*** DATA UNDER STUDY ***

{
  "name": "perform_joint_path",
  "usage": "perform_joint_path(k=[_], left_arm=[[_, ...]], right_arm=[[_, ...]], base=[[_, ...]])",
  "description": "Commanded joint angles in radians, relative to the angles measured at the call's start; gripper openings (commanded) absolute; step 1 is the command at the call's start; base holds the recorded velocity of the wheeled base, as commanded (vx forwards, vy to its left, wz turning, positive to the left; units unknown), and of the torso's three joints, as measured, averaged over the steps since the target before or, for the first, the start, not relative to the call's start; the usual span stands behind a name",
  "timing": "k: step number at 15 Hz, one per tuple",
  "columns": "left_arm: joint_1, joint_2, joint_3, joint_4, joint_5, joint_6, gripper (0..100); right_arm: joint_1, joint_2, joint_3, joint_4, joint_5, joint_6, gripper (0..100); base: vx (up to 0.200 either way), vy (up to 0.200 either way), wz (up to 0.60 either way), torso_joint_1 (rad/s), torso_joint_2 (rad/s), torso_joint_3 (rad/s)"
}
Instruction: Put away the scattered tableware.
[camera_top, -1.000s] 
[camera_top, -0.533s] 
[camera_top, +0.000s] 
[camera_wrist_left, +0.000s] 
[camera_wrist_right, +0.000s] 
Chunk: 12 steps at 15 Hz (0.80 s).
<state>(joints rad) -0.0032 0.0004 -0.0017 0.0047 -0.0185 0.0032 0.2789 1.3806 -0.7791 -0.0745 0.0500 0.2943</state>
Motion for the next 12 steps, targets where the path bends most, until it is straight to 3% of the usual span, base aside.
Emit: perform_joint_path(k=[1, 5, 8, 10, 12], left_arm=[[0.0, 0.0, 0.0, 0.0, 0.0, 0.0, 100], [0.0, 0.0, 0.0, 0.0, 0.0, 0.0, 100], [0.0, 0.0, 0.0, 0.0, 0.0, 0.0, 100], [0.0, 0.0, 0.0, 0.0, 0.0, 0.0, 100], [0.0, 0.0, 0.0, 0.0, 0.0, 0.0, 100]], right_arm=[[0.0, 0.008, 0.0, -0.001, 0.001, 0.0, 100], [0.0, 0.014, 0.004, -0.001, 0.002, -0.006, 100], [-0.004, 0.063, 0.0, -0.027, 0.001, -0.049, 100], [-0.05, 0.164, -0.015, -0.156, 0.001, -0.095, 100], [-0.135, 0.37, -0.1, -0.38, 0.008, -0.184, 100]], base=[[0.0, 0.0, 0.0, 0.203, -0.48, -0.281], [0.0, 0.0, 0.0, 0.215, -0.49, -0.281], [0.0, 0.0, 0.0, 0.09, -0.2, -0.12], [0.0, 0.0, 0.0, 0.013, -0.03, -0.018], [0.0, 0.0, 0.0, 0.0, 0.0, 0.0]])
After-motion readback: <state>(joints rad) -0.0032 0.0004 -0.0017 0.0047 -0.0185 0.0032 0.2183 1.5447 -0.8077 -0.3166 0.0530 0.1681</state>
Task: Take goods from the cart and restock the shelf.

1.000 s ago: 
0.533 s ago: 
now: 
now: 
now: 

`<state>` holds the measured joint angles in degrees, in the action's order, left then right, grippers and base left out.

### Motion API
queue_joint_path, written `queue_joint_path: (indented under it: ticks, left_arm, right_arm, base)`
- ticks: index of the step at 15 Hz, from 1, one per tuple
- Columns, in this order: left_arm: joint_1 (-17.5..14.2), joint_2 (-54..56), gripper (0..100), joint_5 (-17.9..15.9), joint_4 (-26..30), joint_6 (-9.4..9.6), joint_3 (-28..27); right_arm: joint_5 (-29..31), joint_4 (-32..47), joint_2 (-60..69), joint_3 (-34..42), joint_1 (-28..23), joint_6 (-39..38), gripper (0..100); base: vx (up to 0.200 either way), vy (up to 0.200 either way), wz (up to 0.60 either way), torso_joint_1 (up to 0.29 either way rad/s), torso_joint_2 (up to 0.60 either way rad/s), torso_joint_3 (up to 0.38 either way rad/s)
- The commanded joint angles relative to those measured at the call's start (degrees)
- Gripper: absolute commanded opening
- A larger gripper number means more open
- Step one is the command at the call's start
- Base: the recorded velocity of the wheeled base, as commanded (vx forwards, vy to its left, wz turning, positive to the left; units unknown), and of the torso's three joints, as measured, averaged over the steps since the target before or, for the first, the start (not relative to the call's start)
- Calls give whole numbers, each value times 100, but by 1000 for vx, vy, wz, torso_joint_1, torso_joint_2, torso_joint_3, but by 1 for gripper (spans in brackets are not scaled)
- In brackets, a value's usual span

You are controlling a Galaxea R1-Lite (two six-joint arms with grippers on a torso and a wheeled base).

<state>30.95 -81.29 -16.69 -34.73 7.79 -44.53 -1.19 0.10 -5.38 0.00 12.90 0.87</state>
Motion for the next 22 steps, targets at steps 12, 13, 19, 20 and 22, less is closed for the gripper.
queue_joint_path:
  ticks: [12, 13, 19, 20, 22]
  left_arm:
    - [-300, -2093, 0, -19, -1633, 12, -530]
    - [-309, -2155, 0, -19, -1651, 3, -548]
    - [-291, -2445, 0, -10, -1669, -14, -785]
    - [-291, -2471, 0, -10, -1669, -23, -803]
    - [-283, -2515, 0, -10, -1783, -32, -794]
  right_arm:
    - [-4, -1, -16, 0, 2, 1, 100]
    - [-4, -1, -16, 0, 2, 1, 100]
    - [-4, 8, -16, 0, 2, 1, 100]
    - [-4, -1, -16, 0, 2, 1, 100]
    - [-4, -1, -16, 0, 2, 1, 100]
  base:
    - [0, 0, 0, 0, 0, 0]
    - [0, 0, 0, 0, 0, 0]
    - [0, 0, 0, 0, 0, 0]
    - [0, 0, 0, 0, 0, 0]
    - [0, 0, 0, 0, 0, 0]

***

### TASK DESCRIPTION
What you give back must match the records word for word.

### TASK SOLUTION
{
  "name": "perform_joint_path",
  "usage": "perform_joint_path(k=[_], left_arm=[[_, ...]], right_arm=[[_, ...]], base=[[_, ...]])",
  "description": "Commanded joint angles in radians, relative to the angles measured at the call's start; gripper openings (commanded) absolute; step 1 is the command at the call's start; base holds the recorded velocity of the wheeled base, as commanded (vx forwards, vy to its left, wz turning, positive to the left; units unknown), and of the torso's three joints, as measured, averaged over the steps since the target before or, for the first, the start, not relative to the call's start; the usual span stands behind a name",
  "timing": "k: step number at 15 Hz, one per tuple",
  "columns": "left_arm: joint_1, joint_2, joint_3, joint_4, joint_5, joint_6, gripper (0..100); right_arm: joint_1, joint_2, joint_3, joint_4, joint_5, joint_6, gripper (0..100); base: vx (up to 0.200 either way), vy (up to 0.200 either way), wz (up to 0.60 either way), torso_joint_1 (rad/s), torso_joint_2 (rad/s), torso_joint_3 (rad/s)"
}
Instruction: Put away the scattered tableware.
[camera_top, -1.000s] 
[camera_top, -0.533s] 
[camera_top, +0.000s] 
[camera_wrist_left, +0.000s] 
[camera_wrist_right, +0.000s] 
Chunk: 12 steps at 15 Hz (0.80 s).
<state>(joints rad) -0.0032 0.0004 -0.0017 0.0047 -0.0185 0.0032 0.2789 1.3806 -0.7791 -0.0745 0.0500 0.2943</state>
Motion for the next 12 steps, targets where the path bends most, until it is straight to 3% of the usual span, base aside.
Emit: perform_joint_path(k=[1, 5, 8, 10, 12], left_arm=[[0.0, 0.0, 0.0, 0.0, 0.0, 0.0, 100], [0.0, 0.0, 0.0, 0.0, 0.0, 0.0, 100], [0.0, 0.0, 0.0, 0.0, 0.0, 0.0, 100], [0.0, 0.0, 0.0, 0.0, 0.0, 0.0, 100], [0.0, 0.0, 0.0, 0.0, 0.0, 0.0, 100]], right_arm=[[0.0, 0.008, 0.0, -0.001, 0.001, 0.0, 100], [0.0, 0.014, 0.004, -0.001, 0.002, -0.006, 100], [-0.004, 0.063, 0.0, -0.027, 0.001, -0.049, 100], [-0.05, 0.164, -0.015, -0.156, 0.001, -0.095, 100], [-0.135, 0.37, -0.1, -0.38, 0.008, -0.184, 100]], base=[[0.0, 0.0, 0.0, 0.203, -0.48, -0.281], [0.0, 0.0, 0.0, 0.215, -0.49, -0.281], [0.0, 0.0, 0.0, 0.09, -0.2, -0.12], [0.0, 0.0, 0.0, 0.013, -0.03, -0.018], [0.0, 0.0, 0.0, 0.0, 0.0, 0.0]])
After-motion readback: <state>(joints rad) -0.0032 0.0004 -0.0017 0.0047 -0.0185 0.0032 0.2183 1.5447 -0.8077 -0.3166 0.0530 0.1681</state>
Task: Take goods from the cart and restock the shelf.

1.000 s ago: 
0.533 s ago: 
now: 
now: 
now: 

`<state>` holds the measured joint angles in degrees, in the action's order, left then right, grippers and base left out.

### Motion API
queue_joint_path, written `queue_joint_path: (indented under it: ticks, left_arm, right_arm, base)`
- ticks: index of the step at 15 Hz, from 1, one per tuple
- Columns, in this order: left_arm: joint_1 (-17.5..14.2), joint_2 (-54..56), gripper (0..100), joint_5 (-17.9..15.9), joint_4 (-26..30), joint_6 (-9.4..9.6), joint_3 (-28..27); right_arm: joint_5 (-29..31), joint_4 (-32..47), joint_2 (-60..69), joint_3 (-34..42), joint_1 (-28..23), joint_6 (-39..38), gripper (0..100); base: vx (up to 0.200 either way), vy (up to 0.200 either way), wz (up to 0.60 either way), torso_joint_1 (up to 0.29 either way rad/s), torso_joint_2 (up to 0.60 either way rad/s), torso_joint_3 (up to 0.38 either way rad/s)
- The commanded joint angles relative to those measured at the call's start (degrees)
- Gripper: absolute commanded opening
- A larger gripper number means more open
- Step one is the command at the call's start
- Base: the recorded velocity of the wheeled base, as commanded (vx forwards, vy to its left, wz turning, positive to the left; units unknown), and of the torso's three joints, as measured, averaged over the steps since the target before or, for the first, the start (not relative to the call's start)
- Calls give whole numbers, each value times 100, but by 1000 for vx, vy, wz, torso_joint_1, torso_joint_2, torso_joint_3, but by 1 for gripper (spans in brackets are not scaled)
- In brackets, a value's usual span

You are controlling a Galaxea R1-Lite (two six-joint arms with grippers on a torso and a wheeled base).

<state>30.95 -81.29 -16.69 -34.73 7.79 -44.53 -1.19 0.10 -5.38 0.00 12.90 0.87</state>
Motion for the next 22 steps, targets at steps 12, 13, 19, 20 and 22, less is closed for the gripper.
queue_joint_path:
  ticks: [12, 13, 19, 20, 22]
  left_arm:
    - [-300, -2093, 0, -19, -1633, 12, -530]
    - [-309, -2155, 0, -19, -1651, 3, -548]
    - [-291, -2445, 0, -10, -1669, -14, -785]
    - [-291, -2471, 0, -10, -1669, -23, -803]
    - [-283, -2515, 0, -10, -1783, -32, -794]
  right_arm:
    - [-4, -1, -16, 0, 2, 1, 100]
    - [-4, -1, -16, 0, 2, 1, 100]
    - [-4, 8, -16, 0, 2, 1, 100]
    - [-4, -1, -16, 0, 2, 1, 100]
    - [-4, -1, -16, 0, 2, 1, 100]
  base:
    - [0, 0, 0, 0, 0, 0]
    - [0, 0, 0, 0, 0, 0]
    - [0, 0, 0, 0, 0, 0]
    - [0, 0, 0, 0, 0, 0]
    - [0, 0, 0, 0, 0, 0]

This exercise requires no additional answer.